At the end of last year, a Chinese scientist named Ye Jianqiu boldly claimed to have produced the world's first genetically modified humans. Working with embryos from families with HIV-positive parents, the scientist uses the CRISPR gene editing technology to delete a specific gene. result. Indeed, it is possible to delete the gene called CCR5 to make them smarter than they would be, but it will take some time before we know for sure.
As MIT Technology Review According to reports, babies known as Lulu and Nana have removed the CCR5 genes in the gene editing process while they are still just embryos. This gene is associated with suppression of cognitive function in laboratory tests. Real-world observations also point to the lack of a CCR5 gene associated with higher intelligence at school, and a new study shows that its absence can help people recover more quickly after a traumatic event such as a stroke. whether he has any intention of altering the cognitive abilities of the children he has experimented with, and never made clear whether he believes there is a link between the CCR5 gene and the cognitive function.
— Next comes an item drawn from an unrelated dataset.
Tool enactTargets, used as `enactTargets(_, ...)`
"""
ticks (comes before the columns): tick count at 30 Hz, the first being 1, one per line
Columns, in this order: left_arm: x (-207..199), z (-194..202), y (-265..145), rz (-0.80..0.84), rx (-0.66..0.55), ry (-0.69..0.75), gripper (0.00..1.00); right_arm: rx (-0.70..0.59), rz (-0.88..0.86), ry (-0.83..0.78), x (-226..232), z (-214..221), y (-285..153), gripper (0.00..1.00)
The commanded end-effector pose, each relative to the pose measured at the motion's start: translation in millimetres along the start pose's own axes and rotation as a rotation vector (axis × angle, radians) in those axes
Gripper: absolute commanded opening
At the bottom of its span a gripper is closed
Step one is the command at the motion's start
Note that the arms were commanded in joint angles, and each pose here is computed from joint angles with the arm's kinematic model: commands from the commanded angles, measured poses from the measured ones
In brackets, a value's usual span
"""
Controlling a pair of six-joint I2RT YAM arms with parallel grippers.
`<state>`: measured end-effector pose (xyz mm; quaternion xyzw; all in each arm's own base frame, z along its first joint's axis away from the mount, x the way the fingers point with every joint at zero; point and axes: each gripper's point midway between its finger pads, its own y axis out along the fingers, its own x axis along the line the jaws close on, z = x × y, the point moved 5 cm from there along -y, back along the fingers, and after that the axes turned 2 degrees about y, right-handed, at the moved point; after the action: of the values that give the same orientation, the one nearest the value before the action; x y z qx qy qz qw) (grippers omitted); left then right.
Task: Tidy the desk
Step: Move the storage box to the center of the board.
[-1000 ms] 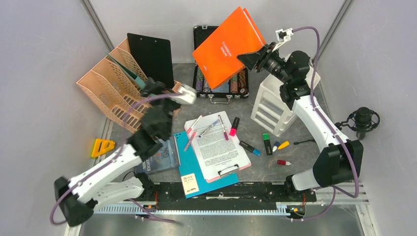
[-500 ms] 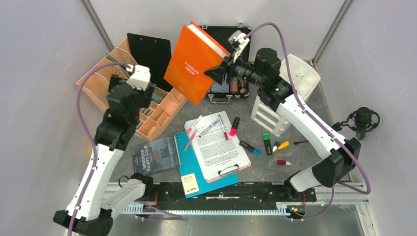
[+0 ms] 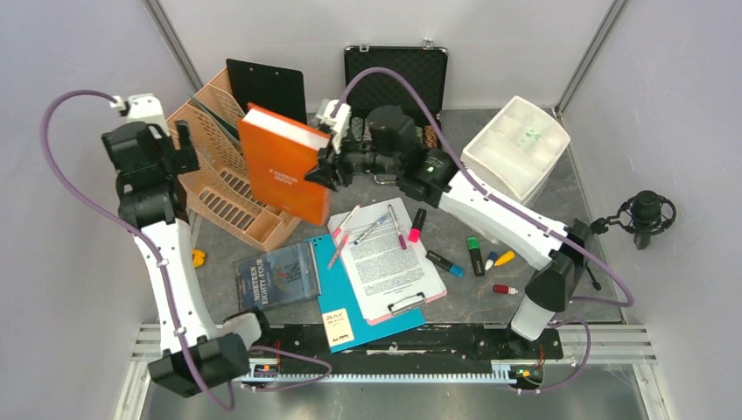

The last thing we heard of him was that the scientist was under house arrest, as the Chinese government determined how to deal with the case. their brains are affected in a significant way. Scientists, following the case, have noted that we will not know the full impact of the changes He made while the youths are not growing.
However, there is a good reason why the genetic community is so firmly opposed to human modification, and that is a great example. If girls are smarter, this is one thing, but the opposite (or worse) may also be true.